[What is being asked]
Please retype the listing below without a single change.

####

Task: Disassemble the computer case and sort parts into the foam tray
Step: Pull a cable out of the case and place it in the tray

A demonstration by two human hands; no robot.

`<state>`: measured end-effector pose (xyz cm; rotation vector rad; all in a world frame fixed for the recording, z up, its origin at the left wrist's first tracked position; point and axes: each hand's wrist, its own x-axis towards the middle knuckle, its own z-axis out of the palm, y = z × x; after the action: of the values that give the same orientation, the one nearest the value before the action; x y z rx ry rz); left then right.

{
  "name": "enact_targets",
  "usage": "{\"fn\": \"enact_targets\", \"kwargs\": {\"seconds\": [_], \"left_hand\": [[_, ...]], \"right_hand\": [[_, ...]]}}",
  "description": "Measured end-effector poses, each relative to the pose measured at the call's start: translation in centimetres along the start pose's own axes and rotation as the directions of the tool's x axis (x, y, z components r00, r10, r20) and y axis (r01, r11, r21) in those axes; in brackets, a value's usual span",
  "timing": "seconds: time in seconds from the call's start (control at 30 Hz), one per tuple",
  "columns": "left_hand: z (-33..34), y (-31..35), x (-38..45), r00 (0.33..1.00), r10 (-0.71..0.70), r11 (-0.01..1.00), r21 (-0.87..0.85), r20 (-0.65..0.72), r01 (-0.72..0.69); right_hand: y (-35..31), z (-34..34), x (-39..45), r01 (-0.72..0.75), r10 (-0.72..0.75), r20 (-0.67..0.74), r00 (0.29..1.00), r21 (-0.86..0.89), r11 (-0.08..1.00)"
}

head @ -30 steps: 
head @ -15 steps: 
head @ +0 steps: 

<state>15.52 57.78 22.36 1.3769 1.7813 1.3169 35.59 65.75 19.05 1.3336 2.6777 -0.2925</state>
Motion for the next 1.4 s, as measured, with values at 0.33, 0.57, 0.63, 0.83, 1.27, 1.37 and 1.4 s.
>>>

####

[Exercise response]
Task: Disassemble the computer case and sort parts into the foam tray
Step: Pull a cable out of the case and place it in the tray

A demonstration by two human hands; no robot.

`<state>`: measured end-effector pose (xyz cm; rotation vector rad; all in a world frame fixed for the recording, z up, its origin at the left wrist's first tracked position; point and axes: each hand's wrist, its own x-axis towards the middle knuckle, its own z-axis out of the palm, y = z × x; after the action: of the values that give the same orientation, the one nearest the value before the action; x y z rx ry rz); left then right.

{
  "name": "enact_targets",
  "usage": "{\"fn\": \"enact_targets\", \"kwargs\": {\"seconds\": [_], \"left_hand\": [[_, ...]], \"right_hand\": [[_, ...]]}}",
  "description": "Measured end-effector poses, each relative to the pose measured at the call's start: translation in centimetres along the start pose's own axes and rotation as the directions of the tool's x axis (x, y, z components r00, r10, r20) and y axis (r01, r11, r21) in those axes; in brackets, a value's usual span",
  "timing": "seconds: time in seconds from the call's start (control at 30 Hz), one per tuple",
  "columns": "left_hand: z (-33..34), y (-31..35), x (-38..45), r00 (0.33..1.00), r10 (-0.71..0.70), r11 (-0.01..1.00), r21 (-0.87..0.85), r20 (-0.65..0.72), r01 (-0.72..0.69); right_hand: y (-35..31), z (-34..34), x (-39..45), r01 (-0.72..0.75), r10 (-0.72..0.75), r20 (-0.67..0.74), r00 (0.29..1.00), r21 (-0.86..0.89), r11 (-0.08..1.00)"
}

head @ -30 steps: 
head @ -15 steps: 
head @ +0 steps: 

<state>15.52 57.78 22.36 1.3769 1.7813 1.3169 35.59 65.75 19.05 1.3336 2.6777 -0.2925</state>
Motion for the next 1.4 s, as measured, with values at 0.33, 0.57, 0.63, 0.83, 1.27, 1.37 and 1.4 s.
>>>

Nothing more remains for this exercise.